* [What is being asked]: Since pictures do not belong in the copy, please repeat every record below exactly without them.

* [Items from a dataset]:

________

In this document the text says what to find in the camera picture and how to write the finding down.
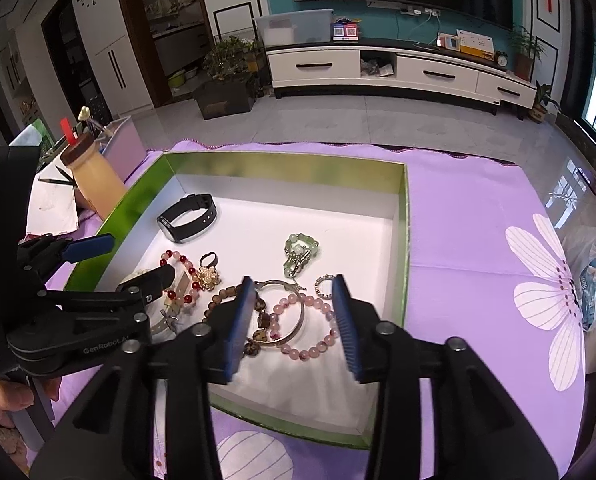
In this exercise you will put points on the green cardboard box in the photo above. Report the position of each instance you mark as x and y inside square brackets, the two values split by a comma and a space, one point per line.
[278, 165]

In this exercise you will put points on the white plastic bag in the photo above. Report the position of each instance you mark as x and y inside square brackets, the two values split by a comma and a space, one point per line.
[593, 270]

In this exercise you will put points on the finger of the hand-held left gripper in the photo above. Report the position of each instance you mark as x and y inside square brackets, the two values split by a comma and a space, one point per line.
[93, 248]
[143, 282]

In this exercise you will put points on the white power strip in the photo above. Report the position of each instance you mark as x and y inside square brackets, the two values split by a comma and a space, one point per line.
[420, 10]

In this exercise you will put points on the tall potted plant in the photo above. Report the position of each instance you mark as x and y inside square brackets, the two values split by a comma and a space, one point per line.
[525, 55]

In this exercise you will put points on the white folded paper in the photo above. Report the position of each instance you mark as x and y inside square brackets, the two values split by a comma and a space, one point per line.
[53, 210]

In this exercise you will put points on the lilac pen holder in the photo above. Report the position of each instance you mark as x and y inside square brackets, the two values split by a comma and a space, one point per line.
[128, 150]

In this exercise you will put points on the purple floral cloth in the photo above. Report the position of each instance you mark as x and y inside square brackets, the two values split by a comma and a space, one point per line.
[478, 240]

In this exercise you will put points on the green package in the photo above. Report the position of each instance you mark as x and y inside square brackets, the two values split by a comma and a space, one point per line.
[43, 140]

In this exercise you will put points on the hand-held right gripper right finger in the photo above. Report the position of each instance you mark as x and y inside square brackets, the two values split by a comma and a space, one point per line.
[345, 325]

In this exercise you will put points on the clear storage box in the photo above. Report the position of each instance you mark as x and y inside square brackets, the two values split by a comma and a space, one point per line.
[293, 27]

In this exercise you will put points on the black pencil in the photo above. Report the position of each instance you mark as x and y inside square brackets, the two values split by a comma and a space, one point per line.
[53, 180]

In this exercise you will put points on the large potted plant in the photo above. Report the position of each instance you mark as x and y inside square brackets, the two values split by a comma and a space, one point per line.
[228, 57]

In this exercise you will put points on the white pink device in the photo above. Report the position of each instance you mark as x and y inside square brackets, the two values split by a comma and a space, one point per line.
[447, 41]

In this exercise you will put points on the person's left hand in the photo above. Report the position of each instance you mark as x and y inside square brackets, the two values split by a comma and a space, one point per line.
[13, 397]

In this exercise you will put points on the beige bottle with brown lid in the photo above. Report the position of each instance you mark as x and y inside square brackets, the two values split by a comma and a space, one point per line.
[98, 180]

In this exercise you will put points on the small blue red sign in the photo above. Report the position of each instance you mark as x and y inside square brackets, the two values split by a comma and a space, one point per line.
[353, 31]
[339, 31]

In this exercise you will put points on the black alarm clock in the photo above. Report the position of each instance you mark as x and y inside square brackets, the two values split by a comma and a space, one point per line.
[501, 60]

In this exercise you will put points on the black wrist watch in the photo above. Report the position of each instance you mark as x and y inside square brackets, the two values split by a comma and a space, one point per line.
[198, 202]

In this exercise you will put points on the light blue cloth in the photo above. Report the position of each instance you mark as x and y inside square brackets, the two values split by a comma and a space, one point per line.
[25, 137]

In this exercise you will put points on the white television cabinet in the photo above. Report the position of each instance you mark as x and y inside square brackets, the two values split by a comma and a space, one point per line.
[318, 67]

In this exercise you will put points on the yellow white desk calendar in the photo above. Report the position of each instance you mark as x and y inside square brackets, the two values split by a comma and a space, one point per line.
[475, 44]

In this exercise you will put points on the silver bangle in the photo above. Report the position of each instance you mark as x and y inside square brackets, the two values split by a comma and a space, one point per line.
[278, 283]

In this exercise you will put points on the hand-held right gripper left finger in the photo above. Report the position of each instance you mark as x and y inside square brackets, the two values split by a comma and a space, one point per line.
[240, 325]

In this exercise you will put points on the cream topped pen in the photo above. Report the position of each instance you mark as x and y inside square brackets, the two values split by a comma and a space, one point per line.
[84, 112]

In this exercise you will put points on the small potted plant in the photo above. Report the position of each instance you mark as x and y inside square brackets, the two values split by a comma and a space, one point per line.
[543, 105]

________

* [Answer]:
In this document the text says what to find in the camera picture and how to write the finding down.
In this exercise you will put points on the green cardboard box in the photo above. Report the position of each instance you mark as x and y inside square brackets, the two values split by a comma and a space, one point per line.
[278, 165]

In this exercise you will put points on the white plastic bag in the photo above. Report the position of each instance you mark as x and y inside square brackets, the two values split by a comma and a space, one point per line.
[593, 270]

In this exercise you will put points on the finger of the hand-held left gripper in the photo above. Report the position of each instance you mark as x and y inside square brackets, the two values split by a comma and a space, one point per line.
[93, 248]
[143, 282]

In this exercise you will put points on the white power strip in the photo above. Report the position of each instance you mark as x and y inside square brackets, the two values split by a comma and a space, one point per line.
[420, 10]

In this exercise you will put points on the tall potted plant in the photo above. Report the position of each instance you mark as x and y inside square brackets, the two values split by a comma and a space, one point per line.
[525, 55]

In this exercise you will put points on the white folded paper in the photo above. Report the position of each instance you mark as x and y inside square brackets, the two values split by a comma and a space, one point per line.
[53, 210]

In this exercise you will put points on the lilac pen holder in the photo above. Report the position of each instance you mark as x and y inside square brackets, the two values split by a comma and a space, one point per line.
[128, 150]

In this exercise you will put points on the purple floral cloth in the photo above. Report the position of each instance you mark as x and y inside square brackets, the two values split by a comma and a space, one point per line.
[478, 240]

In this exercise you will put points on the green package in the photo above. Report the position of each instance you mark as x and y inside square brackets, the two values split by a comma and a space, one point per line.
[43, 140]

In this exercise you will put points on the hand-held right gripper right finger in the photo above. Report the position of each instance you mark as x and y inside square brackets, the two values split by a comma and a space, one point per line.
[345, 325]

In this exercise you will put points on the clear storage box in the photo above. Report the position of each instance you mark as x and y inside square brackets, the two values split by a comma and a space, one point per line.
[293, 27]

In this exercise you will put points on the black pencil in the photo above. Report the position of each instance you mark as x and y inside square brackets, the two values split by a comma and a space, one point per line.
[53, 180]

In this exercise you will put points on the large potted plant in the photo above. Report the position of each instance you mark as x and y inside square brackets, the two values split by a comma and a space, one point per line.
[228, 57]

In this exercise you will put points on the white pink device in the photo above. Report the position of each instance you mark as x and y inside square brackets, the two values split by a comma and a space, one point per line.
[447, 41]

In this exercise you will put points on the person's left hand in the photo above. Report the position of each instance you mark as x and y inside square brackets, the two values split by a comma and a space, one point per line.
[13, 397]

In this exercise you will put points on the beige bottle with brown lid in the photo above. Report the position of each instance you mark as x and y inside square brackets, the two values split by a comma and a space, one point per line.
[98, 180]

In this exercise you will put points on the small blue red sign in the photo above. Report the position of each instance you mark as x and y inside square brackets, the two values split by a comma and a space, one point per line.
[353, 31]
[339, 31]

In this exercise you will put points on the black alarm clock in the photo above. Report the position of each instance you mark as x and y inside square brackets, the two values split by a comma and a space, one point per line.
[501, 60]

In this exercise you will put points on the black wrist watch in the photo above. Report the position of each instance you mark as x and y inside square brackets, the two values split by a comma and a space, one point per line.
[198, 202]

In this exercise you will put points on the light blue cloth in the photo above. Report the position of each instance you mark as x and y inside square brackets, the two values split by a comma and a space, one point per line.
[25, 137]

In this exercise you will put points on the white television cabinet in the photo above. Report the position of each instance you mark as x and y inside square brackets, the two values split by a comma and a space, one point per line.
[318, 67]

In this exercise you will put points on the yellow white desk calendar in the photo above. Report the position of each instance you mark as x and y inside square brackets, the two values split by a comma and a space, one point per line.
[475, 44]

In this exercise you will put points on the silver bangle in the photo above. Report the position of each instance you mark as x and y inside square brackets, the two values split by a comma and a space, one point per line.
[278, 283]

In this exercise you will put points on the hand-held right gripper left finger in the photo above. Report the position of each instance you mark as x and y inside square brackets, the two values split by a comma and a space, one point per line.
[240, 325]

In this exercise you will put points on the cream topped pen in the photo above. Report the position of each instance you mark as x and y inside square brackets, the two values split by a comma and a space, one point per line.
[84, 112]

In this exercise you will put points on the small potted plant in the photo above. Report the position of each instance you mark as x and y inside square brackets, the two values split by a comma and a space, one point per line.
[543, 105]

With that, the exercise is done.